Three Storytelling Applications Attest to Applied Storytelling’s Diversity

Here are three ways that folks are applying storytelling in creative, innovative ways:

    • PSST! is a collaborative film project of 17 brilliantly produced films by 51 teams of designers, directors, animators and composers. Every film is comprised of three sections — beginning, middle and end — each produced by three different teams. This process is the whole idea behind PSST! — a technique derived from the Dadaist game of Exquisite Corpse and the children’s game Telephone and applied to the arts of motion graphics, animation and film-making.

Remember Origins Of Meaning Middle Ear from PSST! on Vimeo.

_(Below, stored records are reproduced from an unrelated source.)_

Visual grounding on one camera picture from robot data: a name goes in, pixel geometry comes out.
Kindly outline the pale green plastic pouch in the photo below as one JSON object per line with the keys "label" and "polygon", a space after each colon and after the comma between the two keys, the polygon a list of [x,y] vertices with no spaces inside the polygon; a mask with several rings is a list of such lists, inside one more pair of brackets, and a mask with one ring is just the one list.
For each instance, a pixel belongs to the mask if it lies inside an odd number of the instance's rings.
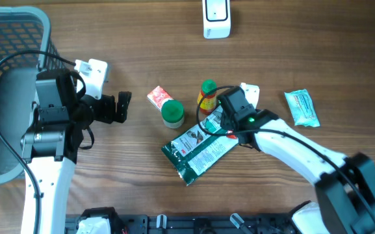
{"label": "pale green plastic pouch", "polygon": [[295,125],[320,127],[313,101],[306,89],[285,92],[284,95]]}

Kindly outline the green white sachet packet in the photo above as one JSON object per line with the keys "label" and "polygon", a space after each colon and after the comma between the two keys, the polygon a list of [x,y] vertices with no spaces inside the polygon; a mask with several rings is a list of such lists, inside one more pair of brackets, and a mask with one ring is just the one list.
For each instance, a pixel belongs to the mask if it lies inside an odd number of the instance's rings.
{"label": "green white sachet packet", "polygon": [[226,135],[220,127],[222,107],[217,107],[198,125],[161,148],[180,178],[190,185],[227,152],[238,145],[238,138]]}

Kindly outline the red snack stick packet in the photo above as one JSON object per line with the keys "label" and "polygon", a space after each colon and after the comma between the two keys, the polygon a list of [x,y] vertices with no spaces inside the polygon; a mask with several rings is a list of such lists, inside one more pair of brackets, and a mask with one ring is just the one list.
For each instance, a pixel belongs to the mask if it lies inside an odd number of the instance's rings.
{"label": "red snack stick packet", "polygon": [[226,137],[230,138],[230,139],[234,139],[234,140],[237,140],[238,137],[236,135],[233,134],[233,131],[228,131],[226,133]]}

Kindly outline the small orange white box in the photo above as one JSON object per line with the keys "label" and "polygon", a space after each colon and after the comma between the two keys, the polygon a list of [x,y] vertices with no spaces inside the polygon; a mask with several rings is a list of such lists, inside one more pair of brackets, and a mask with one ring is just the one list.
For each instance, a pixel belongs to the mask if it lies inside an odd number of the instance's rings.
{"label": "small orange white box", "polygon": [[173,100],[173,97],[167,93],[165,89],[161,86],[154,88],[148,95],[147,99],[159,110],[162,110],[162,106],[170,100]]}

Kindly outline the green lidded round jar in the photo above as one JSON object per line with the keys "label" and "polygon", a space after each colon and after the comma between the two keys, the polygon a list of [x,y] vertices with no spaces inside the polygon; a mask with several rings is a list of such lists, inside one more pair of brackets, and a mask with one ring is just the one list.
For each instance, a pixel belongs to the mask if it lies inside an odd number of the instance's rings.
{"label": "green lidded round jar", "polygon": [[180,101],[170,100],[163,104],[161,115],[166,127],[176,129],[184,123],[185,110]]}

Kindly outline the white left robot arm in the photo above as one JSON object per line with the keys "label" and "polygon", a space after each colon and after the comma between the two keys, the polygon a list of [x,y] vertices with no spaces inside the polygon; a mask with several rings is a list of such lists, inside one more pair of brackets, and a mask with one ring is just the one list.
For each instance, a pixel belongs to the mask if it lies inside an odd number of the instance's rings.
{"label": "white left robot arm", "polygon": [[36,76],[39,104],[21,138],[22,157],[32,172],[26,177],[22,233],[65,231],[68,193],[83,132],[94,121],[126,121],[130,92],[94,97],[88,89],[79,73],[66,68]]}

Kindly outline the red yellow green-capped bottle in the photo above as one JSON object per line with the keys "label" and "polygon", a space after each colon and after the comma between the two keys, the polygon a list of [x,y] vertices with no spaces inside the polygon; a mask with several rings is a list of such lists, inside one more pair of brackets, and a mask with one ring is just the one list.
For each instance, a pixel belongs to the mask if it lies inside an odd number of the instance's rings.
{"label": "red yellow green-capped bottle", "polygon": [[205,80],[201,85],[198,95],[198,103],[200,103],[200,112],[210,115],[216,108],[216,92],[211,93],[217,87],[212,79]]}

  • Storytelling to sell wine. “The Drops of the Gods” is a Japanese Manga comic series that, as described in the blog Truly Madly Deeply, follows the main character Shizuku as he learns about wine, allowing the reader to do the same. (I could not locate a way to see the comic online, but if you click on the image, you can see a slideshow from the New York Times.) From Truly Madly Deeply: “At the start of the series, Shizuku has rebelled against his father, a famous wine critic, by refusing to drink wine and working instead for a brewery. Suddenly, though, his father dies and leaves in his will a description of 12 wines he considers the world’s best, comparing them to the disciples of Jesus. Pitted against his adopted brother, who happens to be a sommelier, Shizuku must catch up in his knowledge so he can find the 12 wines mentioned in his father’s will and inherit his father’s vast cellar. … Since coming out of nowhere four to five years ago, this 20-something Japanese would-be sommelier has quickly become the most influential voice in Asia’s wine markets. In Japan, wine sellers grab copies of the magazine as soon as it comes out on Thursdays, quickly showcasing a featured wine in their stores or on their Web sites. People regularly enquire about specific wines that are referenced in the comic series.”
  • Storytelling to help people deal better with the experience of psychosis. Psychiatry24x7.com has released the online serial: The Secret of the Brain Chip: A self-help guide for people experiencing psychosis. Psychiatry24x7.com intends the serial to serve as an anchor in periods of loneliness and confusion for all involved. ” Although this exceptional guide is not a replacement for therapy,” the site says, “it is a source of practical tips and dedicated information, as well as support.”